## Exercise instructions:
Look through the material and copy each line holding "white".

## Recorded data:

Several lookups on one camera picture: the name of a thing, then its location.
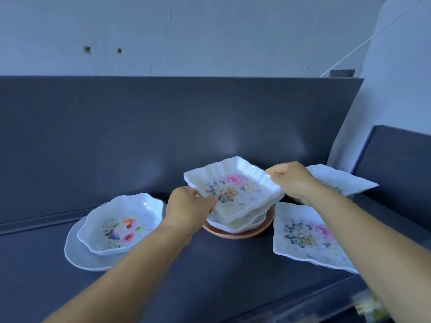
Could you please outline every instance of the white plate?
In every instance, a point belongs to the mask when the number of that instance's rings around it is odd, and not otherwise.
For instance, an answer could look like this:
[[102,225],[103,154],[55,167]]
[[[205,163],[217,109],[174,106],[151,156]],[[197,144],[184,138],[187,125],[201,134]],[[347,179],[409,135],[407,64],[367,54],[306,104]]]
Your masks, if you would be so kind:
[[99,255],[125,253],[162,222],[163,202],[147,193],[118,196],[92,210],[78,239]]
[[358,273],[312,207],[275,205],[273,251],[294,260]]
[[229,223],[284,194],[262,169],[235,156],[184,173],[187,184],[204,197],[215,195],[214,211]]
[[[166,204],[163,204],[163,217],[165,211]],[[83,217],[70,229],[66,238],[66,245],[64,246],[64,255],[70,264],[82,270],[95,272],[107,271],[121,261],[126,253],[107,256],[92,253],[77,236],[79,229],[82,228],[86,220],[87,217]]]
[[249,212],[245,217],[241,217],[229,223],[225,223],[223,218],[215,214],[214,212],[211,212],[211,214],[207,218],[207,221],[214,228],[229,233],[241,233],[247,230],[251,230],[258,227],[259,224],[261,224],[265,220],[266,212],[275,202],[279,201],[281,198],[282,197],[271,199],[271,201],[269,201],[265,205]]
[[378,186],[378,183],[323,164],[310,165],[307,169],[321,183],[334,187],[344,196],[359,194]]

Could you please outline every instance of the forearm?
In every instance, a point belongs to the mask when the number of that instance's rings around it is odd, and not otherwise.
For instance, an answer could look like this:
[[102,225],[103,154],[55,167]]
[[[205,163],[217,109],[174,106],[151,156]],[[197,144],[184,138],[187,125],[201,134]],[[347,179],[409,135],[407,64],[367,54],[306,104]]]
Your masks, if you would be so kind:
[[394,319],[428,321],[431,254],[329,188],[316,185],[307,194],[307,201]]
[[119,264],[45,322],[137,322],[143,305],[189,239],[184,232],[162,223]]

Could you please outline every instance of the white wall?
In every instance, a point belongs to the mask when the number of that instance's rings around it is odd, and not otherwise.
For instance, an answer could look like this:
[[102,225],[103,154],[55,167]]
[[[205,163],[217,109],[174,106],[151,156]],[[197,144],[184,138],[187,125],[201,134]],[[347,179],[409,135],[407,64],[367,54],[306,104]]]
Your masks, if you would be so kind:
[[431,134],[431,0],[387,0],[376,33],[388,24],[371,41],[364,84],[328,160],[346,172],[376,124]]
[[0,75],[320,76],[382,1],[0,0]]

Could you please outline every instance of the copper plate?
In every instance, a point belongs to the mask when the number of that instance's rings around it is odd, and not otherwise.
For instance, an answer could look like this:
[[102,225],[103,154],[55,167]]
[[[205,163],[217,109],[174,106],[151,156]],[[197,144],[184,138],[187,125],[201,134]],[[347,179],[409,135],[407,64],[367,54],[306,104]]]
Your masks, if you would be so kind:
[[265,219],[265,221],[263,221],[261,223],[260,226],[258,226],[257,228],[248,230],[248,231],[241,232],[241,233],[229,233],[229,232],[214,228],[208,222],[205,222],[205,224],[202,227],[206,231],[212,233],[213,235],[216,235],[216,236],[222,237],[222,238],[227,238],[227,239],[251,238],[251,237],[254,237],[254,236],[260,234],[262,231],[264,231],[266,228],[269,227],[269,225],[272,223],[272,220],[274,219],[274,216],[275,216],[274,208],[275,208],[275,206],[272,205],[271,208],[267,211],[266,219]]

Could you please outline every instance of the orange flower print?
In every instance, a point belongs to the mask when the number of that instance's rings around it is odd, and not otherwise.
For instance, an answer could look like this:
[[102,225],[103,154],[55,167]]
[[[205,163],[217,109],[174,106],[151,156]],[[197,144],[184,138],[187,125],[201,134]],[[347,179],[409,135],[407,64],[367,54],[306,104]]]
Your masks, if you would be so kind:
[[123,242],[129,242],[134,238],[134,232],[129,233],[128,235],[123,237]]
[[134,229],[136,227],[136,220],[132,218],[125,219],[122,223],[127,229]]

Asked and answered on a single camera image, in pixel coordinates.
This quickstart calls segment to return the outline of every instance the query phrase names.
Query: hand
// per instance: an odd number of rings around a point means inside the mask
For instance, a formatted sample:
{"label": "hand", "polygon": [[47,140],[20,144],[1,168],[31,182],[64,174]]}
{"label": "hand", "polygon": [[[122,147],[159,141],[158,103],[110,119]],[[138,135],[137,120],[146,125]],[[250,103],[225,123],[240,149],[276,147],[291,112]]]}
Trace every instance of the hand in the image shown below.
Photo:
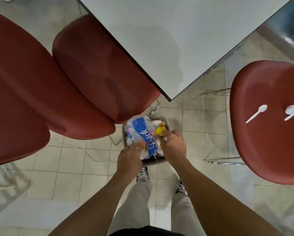
{"label": "hand", "polygon": [[165,159],[174,167],[186,159],[186,144],[177,130],[163,130],[162,133],[167,136],[167,141],[161,139],[161,149]]}
{"label": "hand", "polygon": [[132,182],[143,167],[142,160],[139,158],[142,150],[144,150],[144,146],[133,143],[121,150],[119,154],[116,174],[122,177],[127,185]]}

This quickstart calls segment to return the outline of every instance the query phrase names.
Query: floor
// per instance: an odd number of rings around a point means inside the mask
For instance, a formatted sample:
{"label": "floor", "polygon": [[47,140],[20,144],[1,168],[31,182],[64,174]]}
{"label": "floor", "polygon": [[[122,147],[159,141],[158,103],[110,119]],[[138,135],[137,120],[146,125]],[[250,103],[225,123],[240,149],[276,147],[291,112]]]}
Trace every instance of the floor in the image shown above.
{"label": "floor", "polygon": [[[0,0],[0,13],[19,24],[49,51],[55,35],[85,14],[75,0]],[[275,47],[252,33],[244,47],[222,65],[203,75],[169,103],[159,97],[171,129],[183,132],[192,164],[218,185],[263,216],[285,235],[294,235],[294,187],[277,185],[256,176],[246,166],[212,165],[204,158],[238,156],[233,141],[229,99],[201,96],[203,91],[231,87],[236,73],[260,59],[290,61]],[[156,102],[145,113],[149,114]],[[117,126],[112,138],[121,137]],[[75,140],[51,132],[47,147],[34,155],[0,166],[0,184],[16,181],[18,187],[0,191],[0,235],[47,235],[69,214],[102,188],[116,171],[122,144],[109,137]],[[152,193],[148,202],[150,224],[170,229],[171,194],[178,176],[167,164],[149,167]],[[119,206],[132,185],[125,190]]]}

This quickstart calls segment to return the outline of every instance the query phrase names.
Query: table
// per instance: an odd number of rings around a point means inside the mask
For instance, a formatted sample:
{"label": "table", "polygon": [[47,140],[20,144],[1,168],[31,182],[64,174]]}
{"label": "table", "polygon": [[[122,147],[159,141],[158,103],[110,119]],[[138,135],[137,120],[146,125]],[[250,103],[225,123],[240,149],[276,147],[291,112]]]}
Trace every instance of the table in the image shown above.
{"label": "table", "polygon": [[172,100],[290,0],[80,0]]}

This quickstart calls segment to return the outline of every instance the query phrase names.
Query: black sneaker
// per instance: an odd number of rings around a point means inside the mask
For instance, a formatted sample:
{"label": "black sneaker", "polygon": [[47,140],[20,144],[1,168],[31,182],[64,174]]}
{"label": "black sneaker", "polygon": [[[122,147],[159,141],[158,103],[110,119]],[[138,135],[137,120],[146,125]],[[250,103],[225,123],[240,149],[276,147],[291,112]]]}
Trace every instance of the black sneaker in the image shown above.
{"label": "black sneaker", "polygon": [[175,193],[178,193],[178,192],[181,193],[181,194],[186,195],[187,197],[189,197],[186,190],[185,190],[185,187],[184,187],[182,181],[180,181],[180,184],[178,185],[177,191]]}
{"label": "black sneaker", "polygon": [[137,182],[139,179],[143,178],[143,177],[147,177],[148,180],[149,180],[149,175],[148,175],[148,169],[147,169],[147,167],[143,167],[143,168],[142,168],[142,170],[140,171],[140,173],[139,173],[139,174],[137,175],[137,177],[136,177],[136,182]]}

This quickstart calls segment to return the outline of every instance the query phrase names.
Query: black shirt
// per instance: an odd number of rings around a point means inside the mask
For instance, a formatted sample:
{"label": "black shirt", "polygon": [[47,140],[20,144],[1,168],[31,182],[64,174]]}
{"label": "black shirt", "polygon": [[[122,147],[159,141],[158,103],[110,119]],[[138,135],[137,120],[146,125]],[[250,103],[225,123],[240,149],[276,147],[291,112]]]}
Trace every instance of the black shirt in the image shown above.
{"label": "black shirt", "polygon": [[110,236],[184,236],[162,228],[145,226],[143,228],[125,228],[114,232]]}

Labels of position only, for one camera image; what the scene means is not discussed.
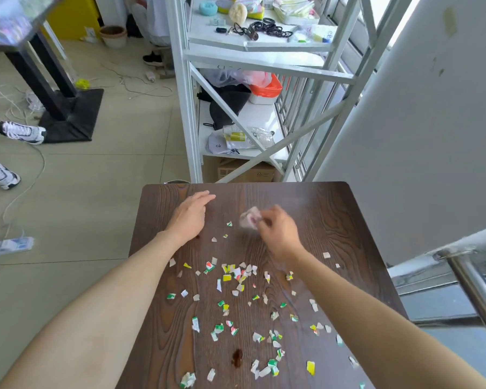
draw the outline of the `forearm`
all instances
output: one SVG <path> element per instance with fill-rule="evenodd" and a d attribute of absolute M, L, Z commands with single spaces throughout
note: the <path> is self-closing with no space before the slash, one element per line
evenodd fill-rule
<path fill-rule="evenodd" d="M 113 389 L 180 243 L 166 231 L 111 270 L 36 335 L 0 389 Z"/>
<path fill-rule="evenodd" d="M 297 275 L 378 388 L 485 389 L 463 359 L 313 255 L 293 253 Z"/>

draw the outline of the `sneaker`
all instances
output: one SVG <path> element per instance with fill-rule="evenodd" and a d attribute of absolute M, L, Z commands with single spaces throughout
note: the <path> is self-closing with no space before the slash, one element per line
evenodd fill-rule
<path fill-rule="evenodd" d="M 143 57 L 144 64 L 151 65 L 153 67 L 163 67 L 162 57 L 154 52 Z"/>
<path fill-rule="evenodd" d="M 0 164 L 0 187 L 4 190 L 9 190 L 14 186 L 17 186 L 20 181 L 21 179 L 16 173 L 11 172 L 5 166 Z"/>
<path fill-rule="evenodd" d="M 32 145 L 40 145 L 45 140 L 46 129 L 13 123 L 12 121 L 0 121 L 0 134 Z"/>

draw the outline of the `black sneaker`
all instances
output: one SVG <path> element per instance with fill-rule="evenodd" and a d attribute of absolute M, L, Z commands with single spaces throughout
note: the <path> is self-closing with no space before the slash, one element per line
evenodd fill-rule
<path fill-rule="evenodd" d="M 143 57 L 144 64 L 151 65 L 152 67 L 163 67 L 162 57 L 154 52 Z"/>

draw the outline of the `loofah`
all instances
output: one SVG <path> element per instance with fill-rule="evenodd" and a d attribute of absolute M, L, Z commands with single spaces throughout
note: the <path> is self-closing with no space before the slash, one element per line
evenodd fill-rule
<path fill-rule="evenodd" d="M 228 11 L 228 17 L 231 18 L 234 23 L 242 26 L 247 19 L 247 13 L 246 6 L 240 2 L 235 2 Z"/>

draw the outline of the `wooden table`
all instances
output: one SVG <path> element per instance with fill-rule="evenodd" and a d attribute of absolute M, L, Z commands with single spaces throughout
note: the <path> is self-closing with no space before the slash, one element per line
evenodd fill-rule
<path fill-rule="evenodd" d="M 162 275 L 137 336 L 130 358 L 117 388 L 173 388 L 178 387 L 187 372 L 196 373 L 194 388 L 354 388 L 361 382 L 373 387 L 361 368 L 353 369 L 345 346 L 339 347 L 336 332 L 321 330 L 317 337 L 309 328 L 317 322 L 330 324 L 320 310 L 314 312 L 309 299 L 313 296 L 293 274 L 286 281 L 289 268 L 270 259 L 269 252 L 256 231 L 238 226 L 239 215 L 252 206 L 266 208 L 281 205 L 296 221 L 303 245 L 317 258 L 342 277 L 406 316 L 378 249 L 365 224 L 356 201 L 346 183 L 230 183 L 195 185 L 149 185 L 143 189 L 139 212 L 131 242 L 130 254 L 142 248 L 157 232 L 163 230 L 175 207 L 196 191 L 208 189 L 217 198 L 207 206 L 205 228 L 200 236 L 185 244 L 174 258 L 177 264 L 167 267 Z M 331 258 L 323 259 L 328 251 Z M 205 263 L 218 259 L 217 267 L 203 274 Z M 192 269 L 185 268 L 187 262 Z M 258 266 L 258 275 L 244 282 L 245 290 L 234 297 L 231 293 L 238 285 L 232 280 L 222 282 L 222 293 L 216 290 L 217 279 L 222 277 L 222 263 L 239 265 L 241 262 Z M 181 278 L 177 274 L 183 271 Z M 264 271 L 272 278 L 266 283 Z M 180 293 L 189 294 L 182 298 Z M 247 302 L 263 292 L 263 299 Z M 167 300 L 169 293 L 177 294 Z M 200 294 L 200 301 L 193 296 Z M 230 305 L 228 317 L 222 316 L 220 300 Z M 288 305 L 279 308 L 281 302 Z M 273 311 L 279 318 L 271 319 Z M 299 321 L 292 322 L 290 314 Z M 200 333 L 191 328 L 192 318 L 198 317 Z M 234 321 L 239 332 L 233 337 L 225 325 Z M 214 342 L 210 333 L 215 324 L 224 323 L 225 331 Z M 250 367 L 259 359 L 259 369 L 276 356 L 272 344 L 253 342 L 252 334 L 268 337 L 270 329 L 283 334 L 280 340 L 286 355 L 278 363 L 279 376 L 271 374 L 254 380 Z M 242 349 L 240 368 L 231 364 L 232 354 Z M 306 371 L 306 361 L 316 363 L 316 374 Z M 211 368 L 216 370 L 213 383 L 207 381 Z"/>

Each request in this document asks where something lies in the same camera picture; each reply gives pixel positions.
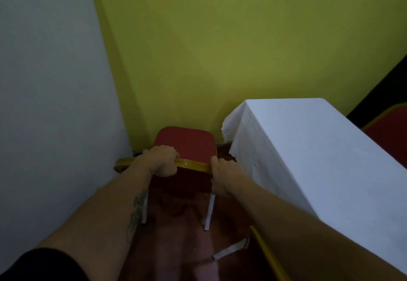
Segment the yellow-green wall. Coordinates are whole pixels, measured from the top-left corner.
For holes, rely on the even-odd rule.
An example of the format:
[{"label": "yellow-green wall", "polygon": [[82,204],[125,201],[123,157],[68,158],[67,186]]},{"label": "yellow-green wall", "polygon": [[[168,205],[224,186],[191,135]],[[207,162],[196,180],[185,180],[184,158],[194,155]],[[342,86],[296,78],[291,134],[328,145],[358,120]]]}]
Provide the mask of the yellow-green wall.
[{"label": "yellow-green wall", "polygon": [[347,114],[407,53],[407,0],[94,1],[134,149],[167,125],[221,142],[245,99]]}]

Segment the forearm tattoo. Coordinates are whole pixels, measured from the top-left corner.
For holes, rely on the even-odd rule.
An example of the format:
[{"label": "forearm tattoo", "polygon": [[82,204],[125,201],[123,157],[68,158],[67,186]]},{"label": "forearm tattoo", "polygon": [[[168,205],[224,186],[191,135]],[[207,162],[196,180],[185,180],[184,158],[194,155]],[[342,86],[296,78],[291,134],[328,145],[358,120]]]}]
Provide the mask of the forearm tattoo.
[{"label": "forearm tattoo", "polygon": [[137,195],[133,201],[134,212],[130,215],[130,222],[127,226],[127,242],[131,243],[133,240],[133,236],[135,233],[135,229],[137,228],[138,221],[141,216],[141,210],[144,203],[144,199],[146,197],[147,190],[143,191],[141,194]]}]

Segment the table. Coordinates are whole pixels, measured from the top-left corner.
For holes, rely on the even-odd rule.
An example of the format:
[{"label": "table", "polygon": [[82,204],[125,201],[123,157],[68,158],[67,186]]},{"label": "table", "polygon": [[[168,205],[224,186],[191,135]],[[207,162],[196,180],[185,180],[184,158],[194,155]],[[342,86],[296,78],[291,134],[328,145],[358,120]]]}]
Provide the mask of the table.
[{"label": "table", "polygon": [[246,100],[222,133],[257,184],[407,273],[407,170],[326,100]]}]

## Written reply:
Could you please outline every instance of the white plate?
Could you please outline every instance of the white wall?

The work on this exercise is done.